Coming Through Slaughter is a novel by Michael Ondaatje, published by House of Anansi in 1976. It was the winner of the 1976 Books in Canada First Novel Award.

The novel is a fictionalized version of the life of the New Orleans jazz pioneer Buddy Bolden and is partly set in Slaughter, Louisiana. It covers the last months of Bolden's sanity in 1907, as his music becomes more radical and his behavior more erratic. A secondary character in the story is the photographer E. J. Bellocq. Both these historical figures are portrayed in ways that draw on their actual lives, but which depart from the facts in order to explore the novel's central theme - the relationship between creativity and self-destruction.

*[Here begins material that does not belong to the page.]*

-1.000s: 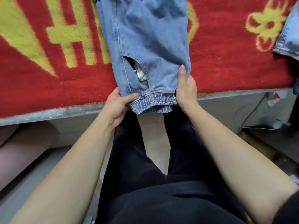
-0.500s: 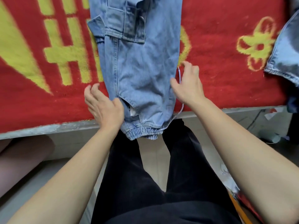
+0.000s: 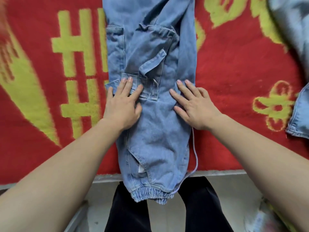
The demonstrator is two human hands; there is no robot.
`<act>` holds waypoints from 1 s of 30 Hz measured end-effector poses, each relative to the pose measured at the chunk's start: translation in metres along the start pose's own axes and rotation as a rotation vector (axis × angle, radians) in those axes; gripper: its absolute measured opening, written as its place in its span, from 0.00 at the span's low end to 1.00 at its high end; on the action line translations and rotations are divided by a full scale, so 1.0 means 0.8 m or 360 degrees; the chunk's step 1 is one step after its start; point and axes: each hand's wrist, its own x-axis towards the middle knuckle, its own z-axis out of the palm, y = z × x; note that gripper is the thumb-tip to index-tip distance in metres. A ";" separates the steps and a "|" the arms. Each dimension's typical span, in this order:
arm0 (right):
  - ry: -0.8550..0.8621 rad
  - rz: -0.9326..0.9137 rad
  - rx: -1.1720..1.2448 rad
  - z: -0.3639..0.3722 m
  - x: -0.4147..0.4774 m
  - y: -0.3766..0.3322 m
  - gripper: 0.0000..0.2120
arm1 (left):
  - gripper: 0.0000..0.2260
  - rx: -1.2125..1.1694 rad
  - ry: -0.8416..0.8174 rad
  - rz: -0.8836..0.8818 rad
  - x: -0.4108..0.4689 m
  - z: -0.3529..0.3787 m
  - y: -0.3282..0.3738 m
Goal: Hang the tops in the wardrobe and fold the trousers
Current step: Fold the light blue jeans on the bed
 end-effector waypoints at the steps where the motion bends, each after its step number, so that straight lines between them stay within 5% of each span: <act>1: -0.0012 0.0003 0.0012 -0.001 0.000 0.000 0.29 | 0.29 -0.0014 -0.0027 -0.0012 0.001 -0.002 0.000; 13: -0.0407 -0.0223 0.0023 -0.052 0.022 0.026 0.31 | 0.30 -0.0003 -0.0561 -0.0051 0.026 -0.051 -0.008; 18: -0.0537 -0.0146 0.0358 -0.080 0.045 0.043 0.26 | 0.19 -0.0064 -0.0528 -0.0050 0.053 -0.097 -0.011; 23: 0.0174 0.0749 0.1788 -0.159 0.153 0.092 0.05 | 0.14 -0.0615 0.0118 -0.0262 0.151 -0.173 -0.016; 26: 0.0710 0.1087 0.2063 -0.196 0.219 0.121 0.05 | 0.17 -0.0812 0.0293 -0.0232 0.206 -0.197 -0.002; 30: 0.0819 0.1290 0.2291 -0.218 0.272 0.134 0.11 | 0.22 -0.0662 0.0205 -0.0117 0.241 -0.192 0.013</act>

The novel draws on the style of jazz, being structured in a fragmented, and "syncopated" form, with episodes extending in elongated "riffs" before suddenly lurching unpredictably into an apparently unrelated scene. The structure also conveys Bolden's own wild, fragmenting personality, as his schizophrenia takes hold. Bolden's manic, extroverted but self-harming behavior is set against the introverted figure of Bellocq, who expresses his own frustrated desires in his intimate erotic photographs, but then compulsively violates them with scratches.

==Adaptations==
A theatrical adaptation, written by Ondaatje with Richard Rose and D.D. Kugler, was staged in 1989 by Necessary Angel Theatre. This production received a Dora Mavor Moore Award nomination for Best Original Play, General Theatre in 1990.

In 2006, Variety reported that Ben Ross was adapting Coming Through Slaughter for the screen.